## Activity
Reproduce the entries below exactly, but only from the line containing "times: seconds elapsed" to the line containing "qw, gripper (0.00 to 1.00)", inclusive.

## Records shown
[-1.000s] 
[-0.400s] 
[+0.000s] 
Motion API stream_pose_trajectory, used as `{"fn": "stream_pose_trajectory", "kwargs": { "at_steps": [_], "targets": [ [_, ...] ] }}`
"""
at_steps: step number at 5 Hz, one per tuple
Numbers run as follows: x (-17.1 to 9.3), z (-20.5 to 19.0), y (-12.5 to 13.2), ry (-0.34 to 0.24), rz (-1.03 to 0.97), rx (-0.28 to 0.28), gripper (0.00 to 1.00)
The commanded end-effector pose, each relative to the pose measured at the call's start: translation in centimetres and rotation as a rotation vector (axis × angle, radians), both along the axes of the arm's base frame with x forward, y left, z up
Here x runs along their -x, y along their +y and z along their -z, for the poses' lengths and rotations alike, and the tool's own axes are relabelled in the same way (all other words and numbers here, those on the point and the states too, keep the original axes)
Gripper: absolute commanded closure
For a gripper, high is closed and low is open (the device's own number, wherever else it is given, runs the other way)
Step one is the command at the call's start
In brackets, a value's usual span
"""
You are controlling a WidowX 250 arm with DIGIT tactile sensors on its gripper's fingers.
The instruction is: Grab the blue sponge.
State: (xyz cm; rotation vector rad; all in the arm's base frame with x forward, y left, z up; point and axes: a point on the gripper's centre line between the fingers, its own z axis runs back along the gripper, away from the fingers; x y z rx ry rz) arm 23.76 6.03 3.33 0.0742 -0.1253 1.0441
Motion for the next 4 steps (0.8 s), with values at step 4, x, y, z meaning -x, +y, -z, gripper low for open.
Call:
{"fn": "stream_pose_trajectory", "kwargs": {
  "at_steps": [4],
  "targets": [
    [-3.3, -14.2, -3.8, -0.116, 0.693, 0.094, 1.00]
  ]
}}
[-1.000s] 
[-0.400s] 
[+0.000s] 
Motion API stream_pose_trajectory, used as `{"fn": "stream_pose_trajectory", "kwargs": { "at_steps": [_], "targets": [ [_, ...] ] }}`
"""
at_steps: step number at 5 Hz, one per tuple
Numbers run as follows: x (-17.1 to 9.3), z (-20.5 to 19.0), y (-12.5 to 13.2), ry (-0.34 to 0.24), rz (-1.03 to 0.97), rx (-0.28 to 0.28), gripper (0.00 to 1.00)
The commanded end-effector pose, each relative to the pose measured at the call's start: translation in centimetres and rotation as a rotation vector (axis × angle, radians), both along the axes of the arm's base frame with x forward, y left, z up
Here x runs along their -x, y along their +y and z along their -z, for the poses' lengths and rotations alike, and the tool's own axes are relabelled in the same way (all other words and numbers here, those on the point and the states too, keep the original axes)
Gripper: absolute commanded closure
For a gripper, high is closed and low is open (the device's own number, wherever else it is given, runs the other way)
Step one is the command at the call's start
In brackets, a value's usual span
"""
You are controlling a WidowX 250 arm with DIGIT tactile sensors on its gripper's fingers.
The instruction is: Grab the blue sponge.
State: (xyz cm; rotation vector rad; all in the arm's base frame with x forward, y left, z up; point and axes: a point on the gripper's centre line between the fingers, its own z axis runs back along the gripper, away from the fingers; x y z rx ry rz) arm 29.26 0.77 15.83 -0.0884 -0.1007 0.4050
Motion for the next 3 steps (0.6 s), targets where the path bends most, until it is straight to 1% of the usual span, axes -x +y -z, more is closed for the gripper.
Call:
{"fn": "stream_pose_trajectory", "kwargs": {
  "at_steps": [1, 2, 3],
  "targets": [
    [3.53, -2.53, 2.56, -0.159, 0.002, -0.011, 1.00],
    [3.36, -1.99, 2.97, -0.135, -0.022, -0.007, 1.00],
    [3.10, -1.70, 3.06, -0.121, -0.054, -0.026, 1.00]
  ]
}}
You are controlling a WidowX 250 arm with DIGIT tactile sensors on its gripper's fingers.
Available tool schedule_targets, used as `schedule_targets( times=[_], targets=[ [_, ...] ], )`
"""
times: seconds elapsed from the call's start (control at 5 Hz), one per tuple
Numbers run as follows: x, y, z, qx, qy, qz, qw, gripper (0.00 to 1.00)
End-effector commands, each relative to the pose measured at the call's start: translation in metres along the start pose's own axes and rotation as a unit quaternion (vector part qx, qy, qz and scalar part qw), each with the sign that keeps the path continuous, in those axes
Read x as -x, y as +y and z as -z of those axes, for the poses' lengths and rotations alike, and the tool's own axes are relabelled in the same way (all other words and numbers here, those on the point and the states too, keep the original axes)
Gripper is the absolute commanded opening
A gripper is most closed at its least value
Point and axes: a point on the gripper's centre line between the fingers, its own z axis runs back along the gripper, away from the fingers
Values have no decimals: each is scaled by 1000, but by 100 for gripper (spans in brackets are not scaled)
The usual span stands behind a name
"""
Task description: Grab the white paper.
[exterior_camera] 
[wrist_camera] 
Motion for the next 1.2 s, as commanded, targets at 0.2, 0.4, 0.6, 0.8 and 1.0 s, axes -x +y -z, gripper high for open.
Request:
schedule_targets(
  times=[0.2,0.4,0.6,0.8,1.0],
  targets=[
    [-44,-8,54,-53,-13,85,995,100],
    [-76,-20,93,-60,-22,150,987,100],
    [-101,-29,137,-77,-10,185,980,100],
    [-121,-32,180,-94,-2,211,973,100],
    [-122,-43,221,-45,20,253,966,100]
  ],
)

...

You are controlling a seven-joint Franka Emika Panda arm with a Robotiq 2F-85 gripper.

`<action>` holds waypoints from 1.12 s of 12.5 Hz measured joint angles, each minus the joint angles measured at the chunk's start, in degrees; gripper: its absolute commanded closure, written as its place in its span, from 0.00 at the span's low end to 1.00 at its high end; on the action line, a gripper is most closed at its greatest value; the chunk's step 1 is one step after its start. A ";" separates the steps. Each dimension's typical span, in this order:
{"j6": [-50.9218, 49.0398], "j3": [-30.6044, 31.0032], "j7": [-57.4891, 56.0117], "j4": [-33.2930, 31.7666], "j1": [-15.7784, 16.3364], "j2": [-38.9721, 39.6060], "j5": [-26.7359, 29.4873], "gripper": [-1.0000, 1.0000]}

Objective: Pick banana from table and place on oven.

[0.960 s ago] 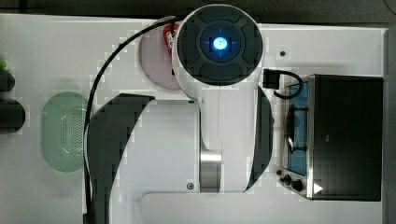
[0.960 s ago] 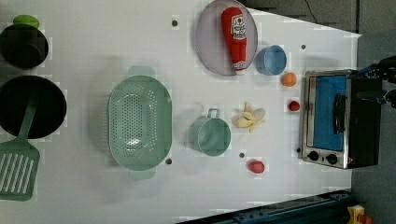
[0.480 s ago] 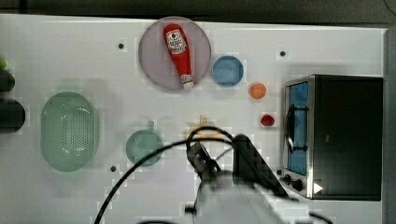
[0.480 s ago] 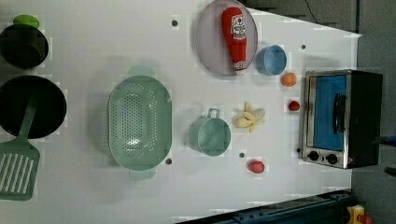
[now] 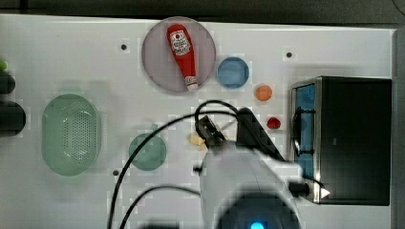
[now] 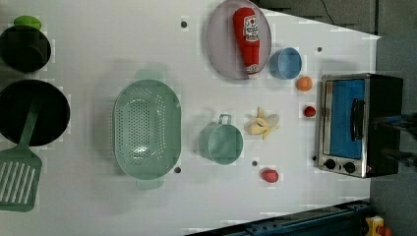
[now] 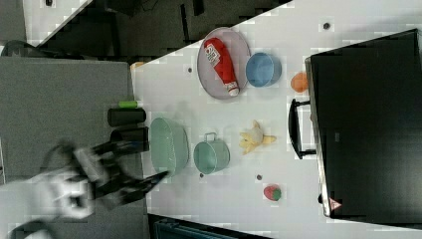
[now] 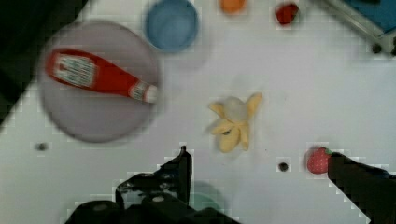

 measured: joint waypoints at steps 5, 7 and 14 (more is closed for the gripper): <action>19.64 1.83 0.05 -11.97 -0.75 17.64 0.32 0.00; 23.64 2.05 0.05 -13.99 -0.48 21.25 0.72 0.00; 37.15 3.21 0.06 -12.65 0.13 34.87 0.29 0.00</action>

## Your solution
times: seconds elapsed from the call's start (control at 5 Hz), one per tuple
Numbers run as follows: x, y, z, qx, qy, qz, qw, gripper (0.00 to 1.00)

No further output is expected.